▸ WHAT TO DO
The whole of the data is to be reproduced exactly.

** AVAILABLE DATA follows **

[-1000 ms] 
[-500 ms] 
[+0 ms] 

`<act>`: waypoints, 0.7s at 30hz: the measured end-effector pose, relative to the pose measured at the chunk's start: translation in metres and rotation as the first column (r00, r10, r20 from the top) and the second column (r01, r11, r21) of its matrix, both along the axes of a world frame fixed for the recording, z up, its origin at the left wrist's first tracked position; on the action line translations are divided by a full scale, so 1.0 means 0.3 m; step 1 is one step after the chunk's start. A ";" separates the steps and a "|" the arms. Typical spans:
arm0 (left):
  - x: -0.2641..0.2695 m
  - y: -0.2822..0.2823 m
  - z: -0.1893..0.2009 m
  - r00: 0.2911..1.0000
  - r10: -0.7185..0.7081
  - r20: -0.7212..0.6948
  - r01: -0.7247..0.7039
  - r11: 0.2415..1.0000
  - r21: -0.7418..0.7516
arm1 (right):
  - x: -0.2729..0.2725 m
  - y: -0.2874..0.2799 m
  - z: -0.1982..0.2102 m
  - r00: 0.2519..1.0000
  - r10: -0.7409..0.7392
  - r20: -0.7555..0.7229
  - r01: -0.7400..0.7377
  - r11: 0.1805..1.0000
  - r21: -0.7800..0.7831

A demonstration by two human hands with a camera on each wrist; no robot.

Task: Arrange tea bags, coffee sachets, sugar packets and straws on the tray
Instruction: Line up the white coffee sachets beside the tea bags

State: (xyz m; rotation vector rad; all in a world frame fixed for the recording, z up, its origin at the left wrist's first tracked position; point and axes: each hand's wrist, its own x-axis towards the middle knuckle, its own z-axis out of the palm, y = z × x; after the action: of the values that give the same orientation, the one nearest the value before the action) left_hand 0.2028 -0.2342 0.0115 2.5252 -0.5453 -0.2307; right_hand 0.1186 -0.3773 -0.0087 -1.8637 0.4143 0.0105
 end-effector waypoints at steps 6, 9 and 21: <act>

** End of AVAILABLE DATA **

▸ TASK OUTPUT
[-1000 ms] 
[-500 ms] 
[+0 ms] 

`<act>`: waypoints, 0.7s at 30hz: the measured end-effector pose, relative to the pose measured at the chunk's start: translation in metres and rotation as the first column (r00, r10, r20 from the top) and the second column (r01, r11, r21) of its matrix, both along the axes of a world frame fixed for the recording, z up, its origin at the left wrist's first tracked position; on the action line translations are divided by a full scale, so 1.0 means 0.3 m; step 1 is one step after the chunk's start. A ";" separates the steps and a "|" the arms. Typical spans:
arm0 (left):
  - x: -0.2641..0.2695 m
  - y: -0.2822..0.2823 m
  - z: -0.1893..0.2009 m
  - r00: 0.2911..1.0000
  - r10: -0.7185..0.7081
  - r20: -0.7212..0.6948
  - r01: -0.7247..0.7039
  - r11: 0.2415..1.0000
  - r21: -0.7418..0.7516
arm1 (right):
  - x: -0.2729..0.2725 m
  - y: -0.2874..0.2799 m
  - z: -0.1982..0.2102 m
  - r00: 0.2519..1.0000
  - r10: -0.7409..0.7392
  - r20: -0.7555..0.7229
  - r01: -0.7400..0.7377
  - r11: 0.1805..1.0000
  - r21: -0.7800..0.7831

A demonstration by two human hands with a camera on each wrist; no robot.

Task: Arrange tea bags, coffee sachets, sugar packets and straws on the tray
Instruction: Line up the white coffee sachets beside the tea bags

State: (xyz m; rotation vector rad; all in a world frame fixed for the recording, z up, its origin at the left wrist's first tracked position; point and axes: each hand's wrist, its own x-axis towards the middle knuckle, its own z-axis out of the palm, y = z × x; after the action: of the values that give the same orientation, the one nearest the value before the action) left_hand 0.2028 -0.2342 0.0115 2.5252 -0.5453 -0.2307; right_hand 0.1186 -0.3773 -0.0087 -1.8637 0.4143 0.0105
 end-effector waypoints at steps 6, 9 and 21: <act>

No more is needed to finish this exercise.